I went down a very deep rabbit hole, so this is part 2 on how to make models learn. I will discuss how we will be able to remember things more dynamically beyond just the good old RAG. Please read Part 1 if you wanna learn about these models being stateless being a problem and how RL can augment models to learn over time even if we don’t have complete information on the context or human.
A quick recap on why we need a more dynamic memory system… LLMs are stateless.
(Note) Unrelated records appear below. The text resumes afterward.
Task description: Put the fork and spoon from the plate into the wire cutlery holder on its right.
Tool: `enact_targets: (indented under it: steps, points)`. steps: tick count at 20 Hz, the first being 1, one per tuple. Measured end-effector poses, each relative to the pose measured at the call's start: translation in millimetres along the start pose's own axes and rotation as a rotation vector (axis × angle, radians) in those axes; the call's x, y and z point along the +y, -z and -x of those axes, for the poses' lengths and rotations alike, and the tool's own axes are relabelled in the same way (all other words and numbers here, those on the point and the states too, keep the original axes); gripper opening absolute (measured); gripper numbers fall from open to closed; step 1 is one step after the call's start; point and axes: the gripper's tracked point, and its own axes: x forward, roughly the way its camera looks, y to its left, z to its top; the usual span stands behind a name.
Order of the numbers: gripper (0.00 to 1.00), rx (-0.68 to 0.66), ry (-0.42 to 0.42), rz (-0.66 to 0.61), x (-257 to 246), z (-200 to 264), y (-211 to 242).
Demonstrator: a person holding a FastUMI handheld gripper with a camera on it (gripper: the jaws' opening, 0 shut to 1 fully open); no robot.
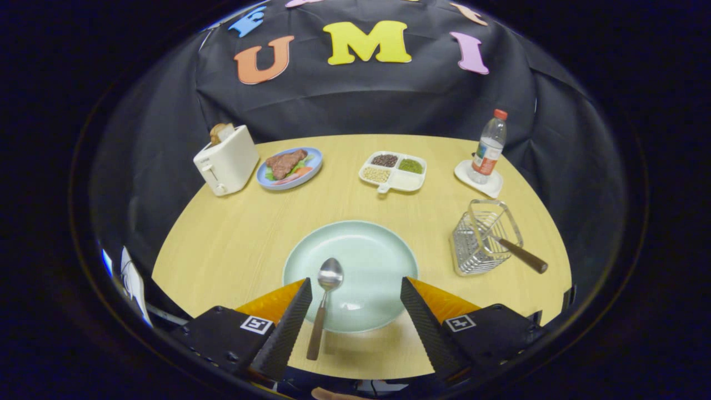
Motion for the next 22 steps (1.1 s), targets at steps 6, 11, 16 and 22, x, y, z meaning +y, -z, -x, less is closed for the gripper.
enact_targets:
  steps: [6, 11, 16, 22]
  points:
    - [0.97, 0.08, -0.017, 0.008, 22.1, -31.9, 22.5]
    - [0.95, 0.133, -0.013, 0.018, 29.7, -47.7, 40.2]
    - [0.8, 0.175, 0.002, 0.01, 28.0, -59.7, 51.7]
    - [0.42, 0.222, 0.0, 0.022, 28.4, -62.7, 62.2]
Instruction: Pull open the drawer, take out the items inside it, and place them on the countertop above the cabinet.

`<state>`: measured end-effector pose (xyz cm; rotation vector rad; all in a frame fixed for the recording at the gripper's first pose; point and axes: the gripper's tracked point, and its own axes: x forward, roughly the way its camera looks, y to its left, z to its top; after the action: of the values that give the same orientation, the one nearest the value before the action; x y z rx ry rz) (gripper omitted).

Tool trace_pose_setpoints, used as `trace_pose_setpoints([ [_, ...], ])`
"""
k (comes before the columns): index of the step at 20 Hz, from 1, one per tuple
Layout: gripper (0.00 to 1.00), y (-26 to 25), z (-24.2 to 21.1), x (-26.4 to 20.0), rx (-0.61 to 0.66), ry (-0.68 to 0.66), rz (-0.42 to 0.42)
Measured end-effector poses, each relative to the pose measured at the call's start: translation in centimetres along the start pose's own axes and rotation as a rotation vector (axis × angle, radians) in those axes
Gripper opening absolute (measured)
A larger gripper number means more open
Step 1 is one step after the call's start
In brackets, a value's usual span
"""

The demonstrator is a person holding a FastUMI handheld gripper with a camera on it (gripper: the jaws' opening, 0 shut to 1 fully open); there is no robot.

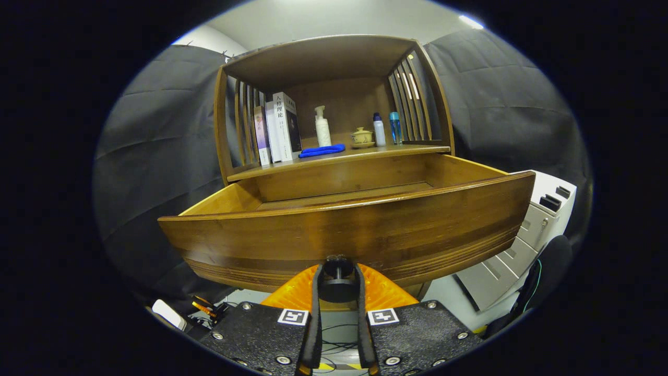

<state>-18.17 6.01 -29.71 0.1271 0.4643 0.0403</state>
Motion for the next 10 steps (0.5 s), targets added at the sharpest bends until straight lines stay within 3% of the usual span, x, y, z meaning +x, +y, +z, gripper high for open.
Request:
trace_pose_setpoints([
  [6, 0.29, 0.08, -0.13, -0.17, -0.005, -0.007, 0.007],
  [8, 0.36, 0.15, -0.15, -0.12, 0.006, -0.001, 0.001],
  [10, 0.49, 0.44, 0.15, -0.63, -0.01, -0.005, 0.023],
])
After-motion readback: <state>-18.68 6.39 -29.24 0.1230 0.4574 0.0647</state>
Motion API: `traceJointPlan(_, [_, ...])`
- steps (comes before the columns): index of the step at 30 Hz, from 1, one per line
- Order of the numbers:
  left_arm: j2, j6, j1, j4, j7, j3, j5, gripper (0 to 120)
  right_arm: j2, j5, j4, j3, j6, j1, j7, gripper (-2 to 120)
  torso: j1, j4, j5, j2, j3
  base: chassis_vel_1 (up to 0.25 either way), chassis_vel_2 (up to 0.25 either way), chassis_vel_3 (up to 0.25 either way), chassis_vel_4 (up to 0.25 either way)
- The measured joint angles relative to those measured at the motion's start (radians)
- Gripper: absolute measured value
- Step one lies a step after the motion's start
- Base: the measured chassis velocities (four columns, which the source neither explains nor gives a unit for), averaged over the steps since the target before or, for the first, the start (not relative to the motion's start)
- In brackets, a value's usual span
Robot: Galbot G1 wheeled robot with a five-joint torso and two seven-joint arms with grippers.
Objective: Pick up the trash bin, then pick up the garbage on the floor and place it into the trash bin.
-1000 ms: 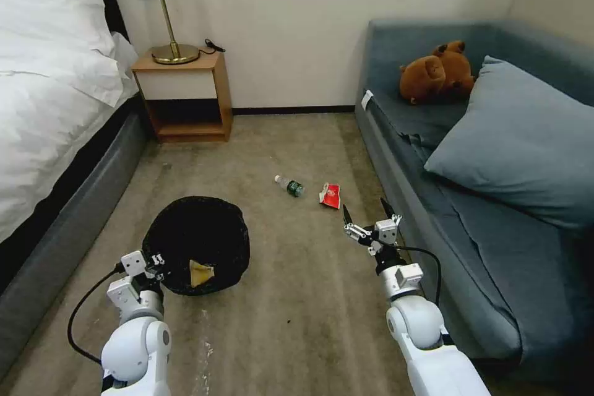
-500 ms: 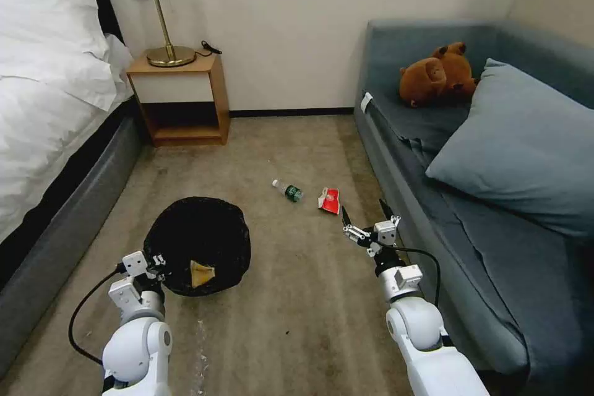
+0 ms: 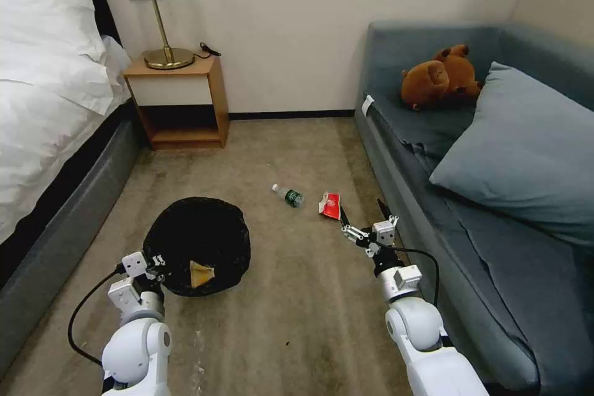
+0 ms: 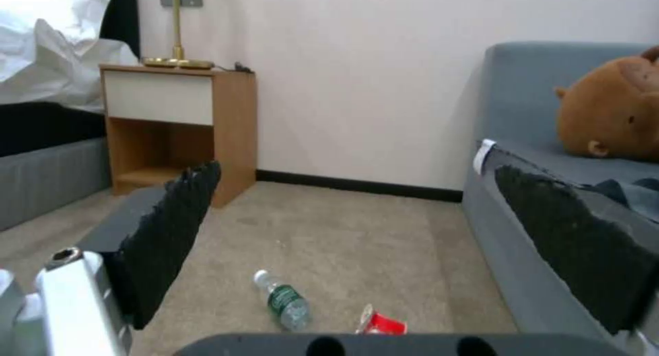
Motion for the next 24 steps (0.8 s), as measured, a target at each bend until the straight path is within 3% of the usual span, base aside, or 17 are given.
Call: traceJointPlan(24, [0.000, 0.000, -0.001, 0.004, 0.001, 0.000, 0.000, 3, 0.002, 0.000, -0.008, -0.001, 0.001, 0.001, -0.004, 100, 0.000, 0.0000, 0.0000, 0.000, 0.000, -0.027, 0.024, 0.025, -0.029])
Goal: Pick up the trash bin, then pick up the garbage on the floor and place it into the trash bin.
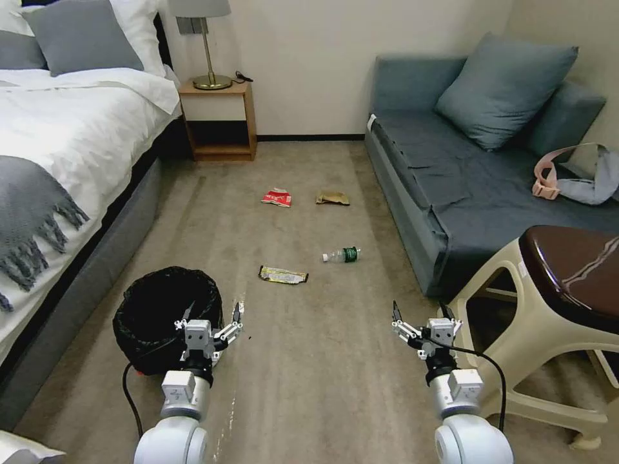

Each interaction is treated independently, with no inherent memory of prior interactions. They essentially cannot learn continuously from real-time experiences. Making it impossible to develop personalised long-term understanding of individuals. It won’t be able to adapt dynamically based on human feedback and shifting contexts - making it feel unintelligent.
So how can it go about remembering the right things in the right moment?
Retrieval aware transformer
I am going to assume most of you who got this far in this article most likely are aware of memory RAG so I won’t spend time on it. A quick recap on it: it is two step external memory process - it retrieves relevant snippets from external store (e.g. vector database), injects them into the current prompt context and pass the combined prompt to LLM for generation. It makes the LLM appears to remember things from the past. When it is really just explicitly feeding relevant snippets back into each new session’s context window.
Retrieval aware transforms are different. instead of injecting snippets externally at prompt level, they involve the retrieval mechanism directly within the transformer attention layers. Meaning the model can reference external memory during its internal generation process, not just before it.
The model learns explicitly to decide when and what to retrieve internally and dynamically.
This “in-model retrieval” isn’t just a prepend but woven into the attention mechanism. RAG cannot achieve this level of flexibility and finer grain because it is constrained to the potential compression with context window limits. This is possible because the model can pause internally during each token generation to consider “Should I fetch external context relevant to wheat I am current generating?” If yes, it will perform the operation before moving on to generate the next token.
The Multi-Head latent attention from DeepSeek is a great example.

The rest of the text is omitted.